From mboxrd@z Thu Jan  1 00:00:00 1970
X-Spam-Checker-Version: SpamAssassin 3.4.4 (2020-01-24) on polar.synack.me
X-Spam-Level: 
X-Spam-Status: No, score=-1.9 required=5.0 tests=BAYES_00 autolearn=ham
	autolearn_force=no version=3.4.4
X-Google-Language: ENGLISH,ASCII-7-bit
X-Google-Thread: 103376,9ae3749ddf1e6022
X-Google-Attributes: gid103376,public
From: phil@severn.demon.co.uk
Subject: Re: Endian and Ada
Date: 1996/04/17
Message-ID: <3175299b.9317202@news.demon.co.uk>
X-Deja-AN: 148064849
x-nntp-posting-host: severn.demon.co.uk
references: <4kamb9$om2@flute.aix.calpoly.edu>
 <4kq2lg$89@newsbf02.news.aol.com>
organization: My Home Office
newsgroups: comp.lang.ada
Date: 1996-04-17T00:00:00+00:00
List-Id: <comp.lang.ada>

ljmetzger@aol.com (LJMetzger) wrote:

> Any time you deal with target hardware that is not identical to the host
> hardware, not only do you have to deal with the Endian problem,
> but also the "which bit is lsb problem too".
> 
> e.g. I use Verdix Ada 6.2.0 (e) on a Sun (SunOs 4.1.x ) to create 
> a prom image for an AMD29050 embedded processor.  The 29050
> communicates with hardware (e.g. A/D converters) from different 
> vendors, and on some of the hardware bit 0 is lsb, and on others
> bit 0 is msb, hence the need for "Mr. Bitswap".

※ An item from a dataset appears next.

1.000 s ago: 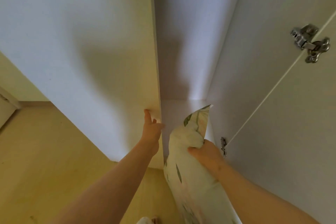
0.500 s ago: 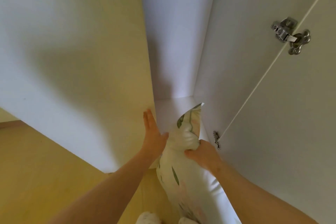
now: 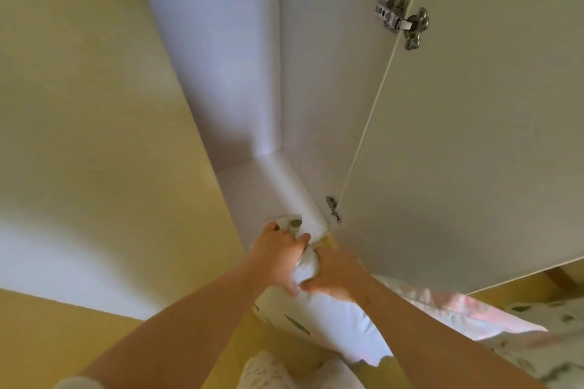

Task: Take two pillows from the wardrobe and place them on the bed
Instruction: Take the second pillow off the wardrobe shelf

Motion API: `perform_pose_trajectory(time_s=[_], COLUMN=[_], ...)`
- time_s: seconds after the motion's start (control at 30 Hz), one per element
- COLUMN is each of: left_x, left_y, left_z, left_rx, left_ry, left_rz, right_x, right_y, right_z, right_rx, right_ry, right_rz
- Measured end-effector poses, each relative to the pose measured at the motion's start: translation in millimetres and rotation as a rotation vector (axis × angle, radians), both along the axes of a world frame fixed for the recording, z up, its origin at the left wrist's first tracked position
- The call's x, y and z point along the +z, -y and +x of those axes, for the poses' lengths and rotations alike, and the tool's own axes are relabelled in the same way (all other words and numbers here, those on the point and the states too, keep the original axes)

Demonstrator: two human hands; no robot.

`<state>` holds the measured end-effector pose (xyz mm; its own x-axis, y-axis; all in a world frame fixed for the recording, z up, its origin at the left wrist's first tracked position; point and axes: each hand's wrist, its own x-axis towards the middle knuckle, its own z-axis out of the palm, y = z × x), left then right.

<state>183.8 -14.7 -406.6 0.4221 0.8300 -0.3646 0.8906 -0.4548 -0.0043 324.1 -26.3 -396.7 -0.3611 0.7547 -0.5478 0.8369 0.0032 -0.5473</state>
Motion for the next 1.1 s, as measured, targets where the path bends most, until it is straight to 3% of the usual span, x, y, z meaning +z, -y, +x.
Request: perform_pose_trajectory(time_s=[0.2, 0.3, 0.4, 0.53, 0.63, 0.73, 0.87, 1.1], left_x=[-4, -3, -5, -3, 3, 6, 5, -1], left_y=[13, 20, 29, 35, 35, 41, 56, 62], left_z=[36, 66, 99, 142, 167, 185, 194, 194], left_rx=[0.131, 0.112, 0.015, -0.063, -0.117, -0.14, -0.125, -0.109], left_ry=[0.094, 0.122, 0.128, 0.137, 0.126, 0.117, 0.119, 0.123], left_rz=[-0.143, -0.173, -0.176, -0.207, -0.214, -0.215, -0.209, -0.175], right_x=[5, 3, -12, -29, -23, -5, 18, 24], right_y=[21, 30, 40, 48, 49, 46, 41, 46], right_z=[41, 79, 119, 184, 227, 246, 248, 242], right_rx=[-0.072, -0.231, -0.548, -1.193, -1.35, -1.352, -1.151, -0.991], right_ry=[-0.036, -0.066, -0.086, -0.259, -0.2, -0.276, -0.421, -0.169], right_rz=[0.039, 0.02, 0.037, -0.012, -0.01, 0.067, 0.249, 0.394])
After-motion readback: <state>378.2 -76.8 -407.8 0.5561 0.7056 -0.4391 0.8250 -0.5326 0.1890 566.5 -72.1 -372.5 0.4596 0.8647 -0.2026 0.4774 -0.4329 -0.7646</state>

This is getting at the crux of the problem.

I hope the following is not too trivial an exposition for this group, but one
must be clear of the hardware situation to avoid 'endian', or more general
Data Representation pitfalls.
 
1) Hardware designers produced central processing units (CPUs) that work in
binary (there are a few exceptions). You may only work, at the machine level,
with a pool of Bits that may be either 'set' or 'not set' (e.g 1 or 0).

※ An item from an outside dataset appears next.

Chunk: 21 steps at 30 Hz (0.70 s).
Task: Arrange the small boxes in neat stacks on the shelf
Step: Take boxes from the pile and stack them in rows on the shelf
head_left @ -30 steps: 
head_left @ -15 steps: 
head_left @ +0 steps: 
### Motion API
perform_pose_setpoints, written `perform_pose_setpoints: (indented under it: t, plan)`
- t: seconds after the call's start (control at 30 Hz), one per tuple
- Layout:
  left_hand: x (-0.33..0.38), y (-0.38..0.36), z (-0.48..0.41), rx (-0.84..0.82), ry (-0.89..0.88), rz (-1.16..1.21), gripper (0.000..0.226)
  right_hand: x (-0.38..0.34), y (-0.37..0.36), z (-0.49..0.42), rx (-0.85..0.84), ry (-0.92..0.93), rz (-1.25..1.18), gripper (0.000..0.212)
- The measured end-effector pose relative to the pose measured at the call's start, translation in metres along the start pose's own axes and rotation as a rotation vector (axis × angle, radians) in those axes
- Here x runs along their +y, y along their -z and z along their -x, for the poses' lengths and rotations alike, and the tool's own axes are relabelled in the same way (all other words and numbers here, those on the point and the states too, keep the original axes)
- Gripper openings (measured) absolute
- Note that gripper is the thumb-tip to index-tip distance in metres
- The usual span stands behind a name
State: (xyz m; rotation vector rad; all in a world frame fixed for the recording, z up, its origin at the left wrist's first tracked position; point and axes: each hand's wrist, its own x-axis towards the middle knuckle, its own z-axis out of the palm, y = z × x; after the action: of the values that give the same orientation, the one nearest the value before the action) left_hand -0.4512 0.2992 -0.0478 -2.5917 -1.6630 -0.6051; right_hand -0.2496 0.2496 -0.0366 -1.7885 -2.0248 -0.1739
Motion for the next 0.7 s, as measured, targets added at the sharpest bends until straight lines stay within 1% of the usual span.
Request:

2) Storage elements have for a long time been available in packages organised
in 8-bit Bytes. That is to say, one cannot access single bits, only one or
more bytes.

3) The CPU can read bytes from memory and internally select individual bits
from them or combine bytes to make a Word. 

4) CPUs may be wired to read or write several bytes at a time (typically 4,
the so-called 32-bit CPUs), and work on them internally as a single entity.

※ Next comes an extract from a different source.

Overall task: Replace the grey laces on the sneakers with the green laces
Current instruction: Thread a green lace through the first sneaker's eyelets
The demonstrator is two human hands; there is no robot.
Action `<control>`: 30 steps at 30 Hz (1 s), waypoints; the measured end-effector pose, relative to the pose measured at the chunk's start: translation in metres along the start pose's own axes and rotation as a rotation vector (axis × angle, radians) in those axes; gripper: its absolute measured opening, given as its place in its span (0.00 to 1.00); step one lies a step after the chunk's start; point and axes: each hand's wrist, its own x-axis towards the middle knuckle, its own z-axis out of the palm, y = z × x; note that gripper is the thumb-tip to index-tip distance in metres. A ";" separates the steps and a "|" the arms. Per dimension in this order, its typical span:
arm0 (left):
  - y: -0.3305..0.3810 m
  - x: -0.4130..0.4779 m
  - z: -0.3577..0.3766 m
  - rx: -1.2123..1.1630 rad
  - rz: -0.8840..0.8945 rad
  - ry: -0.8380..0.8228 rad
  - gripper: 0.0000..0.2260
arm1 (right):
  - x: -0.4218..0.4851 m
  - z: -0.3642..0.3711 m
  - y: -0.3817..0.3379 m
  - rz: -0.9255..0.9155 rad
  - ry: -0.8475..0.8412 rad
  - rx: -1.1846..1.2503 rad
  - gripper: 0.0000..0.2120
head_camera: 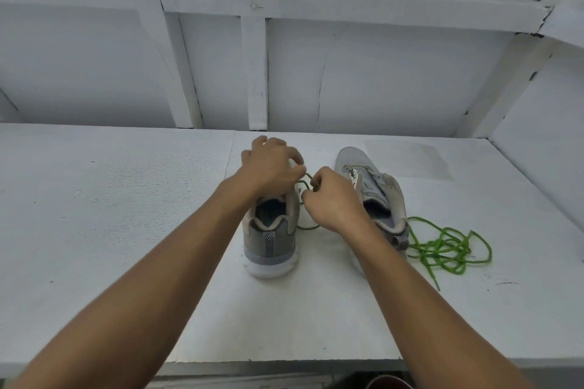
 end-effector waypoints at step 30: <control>-0.008 -0.050 -0.020 -0.432 0.210 -0.090 0.06 | 0.098 -0.101 0.003 0.140 -0.135 0.584 0.07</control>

5) These same CPUs have instructions which allow them to take 1, 2 or 4 bytes
at a time from memory, being termed a Byte, Word or Double-Word operation.  

6) In order to work with data containing a wide range of values, one must
define a Data Representation whereby the data is mapped onto a number of bits.


7) The Data Representation used by computer programmers involves terms such as
Floating Point, Integer (both Signed and Unsigned), Character, etc. The
compiler and operating system determines how these are mapped onto the target
machines Byte, Word or Double-Word.

8) If we work on only one target machine type we may store and correctly read
back each data type without knowledge of how the data is mapped to the
hardware.

9) Suppose we write a program to store our data, say an Integer type, on a
floppy disk. Suppose our system opts to store it in 2 consecutive bytes with
the most significant bits in the first and the least significant bits in the
second byte. The first byte would have 2^15..2^8 and the second 2^7..2^0. This
machine would probably adopt the convention of presenting these data
respectively to the 'Data0'..'Data7' pins of the storage device.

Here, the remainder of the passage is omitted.